Die Organisation für wirtschaftliche Zusammenarbeit und Entwicklung (OECD) hat in ihrem aktuellen Ausblick über die Beschäftigungssituation Deutschland ein insgesamt gutes Zeugnis ausgestellt: Die nach internationalen Maßstäben berechnete Arbeitslosenquote dürfte 2015 unter die Marke von 5 Prozent fallen. Die Beschäftigungsquote von 73,4 Prozent der Personen im erwerbsfähigen Alter zähle zu den höchsten in den OECD-Ländern. Gut sei auch die Beschäftigungsqualität. So gehöre der Durchschnittsverdienst in Deutschland zu den höchsten im OECD-Raum, während die Einkommensungleichheit vergleichsweise niedrig sei. „Das Risiko, arbeitslos zu werden, ist relativ gering“, heißt es in der Studie, über die alle großen Zeitungen heute ausführlich berichten. Die „Frankfurter Allgemeine Zeitung“ (FAZ) zitiert aus dem OECD-Bericht, das deutsche Sozialsystem sichere Arbeitslose und ihre Familien effektiv ab.

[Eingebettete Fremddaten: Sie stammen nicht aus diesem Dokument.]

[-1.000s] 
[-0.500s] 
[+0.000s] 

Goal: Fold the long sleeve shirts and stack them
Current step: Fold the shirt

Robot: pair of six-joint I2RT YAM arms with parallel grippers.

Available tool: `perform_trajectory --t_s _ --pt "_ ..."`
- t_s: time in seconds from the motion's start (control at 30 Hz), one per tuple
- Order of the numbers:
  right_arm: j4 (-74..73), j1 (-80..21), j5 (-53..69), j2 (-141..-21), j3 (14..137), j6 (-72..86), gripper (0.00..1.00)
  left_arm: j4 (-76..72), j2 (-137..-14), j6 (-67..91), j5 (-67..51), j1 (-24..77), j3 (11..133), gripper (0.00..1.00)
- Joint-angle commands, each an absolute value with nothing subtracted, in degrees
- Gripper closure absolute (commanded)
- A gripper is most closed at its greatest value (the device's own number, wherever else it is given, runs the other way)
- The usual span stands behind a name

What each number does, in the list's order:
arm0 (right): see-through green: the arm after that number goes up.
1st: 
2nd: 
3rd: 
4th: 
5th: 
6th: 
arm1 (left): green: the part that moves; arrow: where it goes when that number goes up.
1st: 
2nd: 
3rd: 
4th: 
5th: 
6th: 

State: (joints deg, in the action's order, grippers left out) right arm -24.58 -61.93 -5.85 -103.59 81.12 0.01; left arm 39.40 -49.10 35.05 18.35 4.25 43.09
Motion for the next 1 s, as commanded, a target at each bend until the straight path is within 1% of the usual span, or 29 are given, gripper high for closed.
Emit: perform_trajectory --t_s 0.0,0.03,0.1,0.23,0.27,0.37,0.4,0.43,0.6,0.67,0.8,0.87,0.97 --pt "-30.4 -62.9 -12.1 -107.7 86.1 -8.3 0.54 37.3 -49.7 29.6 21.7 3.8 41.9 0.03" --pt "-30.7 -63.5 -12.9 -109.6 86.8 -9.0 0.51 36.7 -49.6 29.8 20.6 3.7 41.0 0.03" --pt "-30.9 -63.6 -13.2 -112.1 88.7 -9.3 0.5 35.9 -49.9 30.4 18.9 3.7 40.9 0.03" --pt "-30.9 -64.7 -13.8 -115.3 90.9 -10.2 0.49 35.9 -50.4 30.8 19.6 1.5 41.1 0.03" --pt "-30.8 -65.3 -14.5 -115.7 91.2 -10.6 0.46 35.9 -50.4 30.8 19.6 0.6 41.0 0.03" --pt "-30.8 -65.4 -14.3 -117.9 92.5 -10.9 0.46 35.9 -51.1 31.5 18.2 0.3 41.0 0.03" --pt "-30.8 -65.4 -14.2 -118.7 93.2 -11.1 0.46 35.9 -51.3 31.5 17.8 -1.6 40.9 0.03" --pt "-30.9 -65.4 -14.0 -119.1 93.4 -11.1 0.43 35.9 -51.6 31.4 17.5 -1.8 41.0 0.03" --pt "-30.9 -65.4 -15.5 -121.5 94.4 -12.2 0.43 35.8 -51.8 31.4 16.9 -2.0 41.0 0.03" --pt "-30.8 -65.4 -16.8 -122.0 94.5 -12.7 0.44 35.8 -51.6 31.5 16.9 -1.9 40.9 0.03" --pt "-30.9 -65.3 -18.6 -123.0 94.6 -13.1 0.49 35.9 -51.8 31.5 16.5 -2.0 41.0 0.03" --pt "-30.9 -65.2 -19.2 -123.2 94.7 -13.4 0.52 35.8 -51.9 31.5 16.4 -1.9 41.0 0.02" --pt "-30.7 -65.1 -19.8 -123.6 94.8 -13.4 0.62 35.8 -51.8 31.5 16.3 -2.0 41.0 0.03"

Im Mittelpunkt der OECD-Studie steht die Botschaft, dass trotz langsam zurückgehender Arbeitslosigkeit in den reichen Industrieländern „tiefe Narben“ zurückblieben. Gemeint ist damit vor allem die Langzeitarbeitslosigkeit. Ihr Anstieg sei zwar wahrscheinlich zum Stillstand gekommen. Doch 16,3 Millionen Menschen, mehr als einer von drei Arbeitslosen, sind heute in den 34 Mitgliedsländern der OECD seit mehr als einem Jahr arbeitslos.

Gezielt an Deutschland und die Vereinigten Staaten richtet die OECD die Forderung, den Rückgang der Reallöhne von Geringverdienern zu stoppen, und begrüßt in diesem Zusammenhang ausdrücklich die Einführung eines gesetzlichen Mindestlohns in der Bundesrepublik. Allerdings warnt die Organisation auch vor möglichen Arbeitsplatzverlusten durch die Höhe des Mindestlohns und mahnt deswegen eine entsprechende Evaluation an, wie die Tageszeitung „Die Welt“ berichtet. Dieses Blatt weist auch darauf hin, dass die OECD-Experten auch eine „Schattenseite“ beim deutschen Arbeitsmarkt gefunden hätten: „19 Prozent der deutschen Arbeitnehmer leiden unter schwierigen und stressigen Arbeitsbedingungen. Der Anteil liegt über dem Durchschnitt von 17 Prozent, der für 23 Länder Europas ermittelt wurde“, heißt es in der „Welt“ wörtlich.